A committee of parish pastors and other leaders decided in 2005 that the Oceanside site was too far west and that another was needed for the school.

The diocese said it had planned to use the Oceanside property in a trade for land elsewhere, but that that was no longer possible because of the settlement, diocese Chancellor Rodrigo Valdivia said.

That decision hasn't sat well with some Catholics. Charles S. Smith, 69, of Pauma Valley, a semi-retired physician who helped start a Catholic school in San Marcos in the 1980s, said the decision to use the Oceanside land and money for the settlement "seems a little unfair for the parents and children of North County."

However, the abuse victims deserve to receive the money they will get from the settlement, Smith said.

"These poor victims deserve -- I think and I think most Catholics in the county would say -- they deserve what they're getting," Smith said. "Is it fair all these innocent Catholics are going to have to sacrifice? I suppose it isn't, but it is what it is. ... It's a tragedy. When there's a tragedy, everybody suffers."
Other Diocesan programs cut

The Diocesan Pastoral Center also has cut staff and programs by more than $1 million a year, which represents more than 15 percent of the center's operating budget, Valdivia said in an e-mail.
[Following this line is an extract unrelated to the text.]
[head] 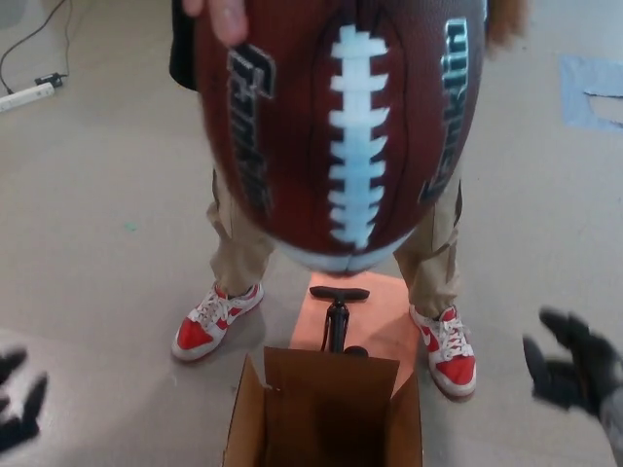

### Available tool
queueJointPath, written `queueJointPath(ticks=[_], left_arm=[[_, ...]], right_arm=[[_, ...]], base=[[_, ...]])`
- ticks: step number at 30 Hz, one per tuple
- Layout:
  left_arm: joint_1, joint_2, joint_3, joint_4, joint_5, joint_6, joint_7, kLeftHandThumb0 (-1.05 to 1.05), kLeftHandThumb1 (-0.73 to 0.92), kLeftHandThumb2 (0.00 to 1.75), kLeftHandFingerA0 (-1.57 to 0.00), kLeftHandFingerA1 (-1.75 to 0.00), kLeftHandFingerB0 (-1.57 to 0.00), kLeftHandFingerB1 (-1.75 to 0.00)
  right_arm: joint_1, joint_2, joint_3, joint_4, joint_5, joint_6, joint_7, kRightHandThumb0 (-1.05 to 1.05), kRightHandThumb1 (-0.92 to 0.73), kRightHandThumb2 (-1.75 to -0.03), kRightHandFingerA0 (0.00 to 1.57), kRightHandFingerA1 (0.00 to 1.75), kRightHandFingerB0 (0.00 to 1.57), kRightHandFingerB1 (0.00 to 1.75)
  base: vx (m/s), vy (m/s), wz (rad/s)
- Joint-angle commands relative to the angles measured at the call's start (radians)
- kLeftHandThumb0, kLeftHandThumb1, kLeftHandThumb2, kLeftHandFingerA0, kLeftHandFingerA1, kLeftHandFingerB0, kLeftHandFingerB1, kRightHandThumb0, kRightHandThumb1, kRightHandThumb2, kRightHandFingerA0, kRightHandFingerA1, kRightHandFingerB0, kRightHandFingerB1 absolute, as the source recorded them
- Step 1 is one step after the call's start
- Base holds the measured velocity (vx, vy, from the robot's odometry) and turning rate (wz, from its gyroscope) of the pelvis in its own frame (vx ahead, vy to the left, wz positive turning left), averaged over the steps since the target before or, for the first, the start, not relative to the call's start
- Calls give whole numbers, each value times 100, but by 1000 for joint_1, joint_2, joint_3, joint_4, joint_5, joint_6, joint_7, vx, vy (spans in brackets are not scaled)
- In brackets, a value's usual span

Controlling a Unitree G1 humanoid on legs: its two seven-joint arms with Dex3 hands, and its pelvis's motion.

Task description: Use both hands to pick up a football from a person and place it into a container beneath

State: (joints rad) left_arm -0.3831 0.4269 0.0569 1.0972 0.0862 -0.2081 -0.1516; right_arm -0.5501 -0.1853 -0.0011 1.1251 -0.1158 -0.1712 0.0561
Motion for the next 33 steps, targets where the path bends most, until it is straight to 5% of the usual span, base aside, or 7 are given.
queueJointPath(ticks=[1,10,11,16,17,19,33], left_arm=[[-83,71,32,95,-22,-166,-96,-86,78,108,-10,-28,-9,-20],[-97,75,30,139,-11,-205,-92,-86,79,109,-9,-26,-8,-19],[-94,76,31,141,-10,-210,-94,-85,79,109,-9,-26,-8,-19],[-78,78,48,140,-16,-238,-91,-86,80,110,-8,-24,-8,-19],[-72,75,90,124,-66,-256,-129,-92,82,111,-6,-10,-7,-13],[-70,67,148,96,-135,-255,-194,-88,78,111,0,-11,0,-13],[266,26,274,-1022,-535,-101,-342,-95,73,111,0,-4,0,-18]], right_arm=[[-96,-32,-35,102,9,-172,-20,-95,-73,-110,8,56,3,18],[-108,-29,-53,135,4,-210,-28,-97,-92,-73,12,54,0,29],[-106,-28,-56,138,5,-218,-27,-100,-76,-114,10,57,10,14],[-98,-20,-69,133,11,-263,-40,-94,-74,-120,9,57,0,11],[-95,-10,-109,115,57,-299,-22,-104,-92,-79,6,44,0,20],[-89,-6,-149,91,97,-338,-4,-96,-76,-123,11,34,0,8],[271,72,-181,-974,317,-335,88,-94,-76,-117,10,21,0,21]], base=[[98,-4,2],[97,-8,2],[90,-9,1],[68,-8,1],[0,0,0],[0,0,0],[0,0,0]])
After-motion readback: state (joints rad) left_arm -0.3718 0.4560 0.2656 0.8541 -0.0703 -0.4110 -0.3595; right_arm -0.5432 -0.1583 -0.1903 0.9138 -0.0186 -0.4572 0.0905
Reorganizing staff and office assignments, attrition and layoffs will cut 18 staff positions by Dec. 31, Valdivia said in an e-mail.
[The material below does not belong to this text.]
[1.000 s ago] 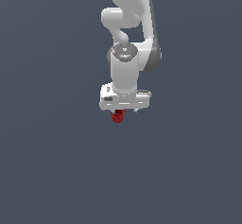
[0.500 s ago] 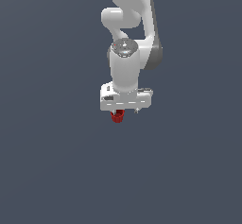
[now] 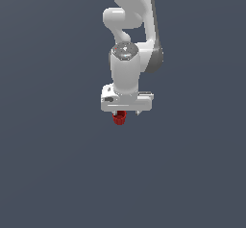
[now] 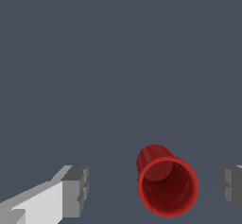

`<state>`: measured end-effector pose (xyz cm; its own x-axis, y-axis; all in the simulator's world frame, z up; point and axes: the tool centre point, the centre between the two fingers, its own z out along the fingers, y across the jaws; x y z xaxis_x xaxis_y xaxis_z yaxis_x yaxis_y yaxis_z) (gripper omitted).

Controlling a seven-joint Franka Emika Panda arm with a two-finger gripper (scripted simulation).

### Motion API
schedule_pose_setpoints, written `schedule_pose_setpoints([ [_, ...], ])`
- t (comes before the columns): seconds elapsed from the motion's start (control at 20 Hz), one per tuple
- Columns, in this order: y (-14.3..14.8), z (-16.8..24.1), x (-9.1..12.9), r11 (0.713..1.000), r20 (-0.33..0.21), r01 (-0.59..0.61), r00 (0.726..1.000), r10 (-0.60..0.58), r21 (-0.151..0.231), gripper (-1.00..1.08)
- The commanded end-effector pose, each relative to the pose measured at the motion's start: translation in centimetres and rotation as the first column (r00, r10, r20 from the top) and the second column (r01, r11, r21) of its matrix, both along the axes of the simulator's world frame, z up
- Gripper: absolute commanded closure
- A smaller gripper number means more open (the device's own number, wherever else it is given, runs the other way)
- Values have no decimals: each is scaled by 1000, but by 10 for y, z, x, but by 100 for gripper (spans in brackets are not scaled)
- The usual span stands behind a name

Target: Pick up the object and move it to a goal position.

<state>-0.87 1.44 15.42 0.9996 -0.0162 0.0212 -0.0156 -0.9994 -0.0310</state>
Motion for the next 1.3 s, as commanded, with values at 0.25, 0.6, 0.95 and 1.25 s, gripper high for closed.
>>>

In response to additional questions sent to him in an e-mail, Valdivia wrote that the amount the San Diego diocese must pay "will have a significant and painful impact on the Church," but that hundreds of thousands of people continue to celebrate Mass every week at the 98 parishes in the diocese and that thousands of children still attend Catholic schools within the diocese. Baptisms, weddings, funerals and other church-related events continue as well, Valdivia wrote.

The 2007 Catholic Directory for the diocese counted about 980,000 Catholics, Valdivia said via e-mail. The diocese includes parishes in San Diego and Imperial counties.

By mid-December, Valdivia said, the "Embracing Our Mission" campaign had received $1.5 million in contributions. That's less than 6 percent of what the diocese hopes to raise to pay toward the settlement.

"We're appreciative of the generosity of the people, and we believe it is in line with what we expected," Valdivia said in a telephone interview. "We know we'll have to continue other efforts."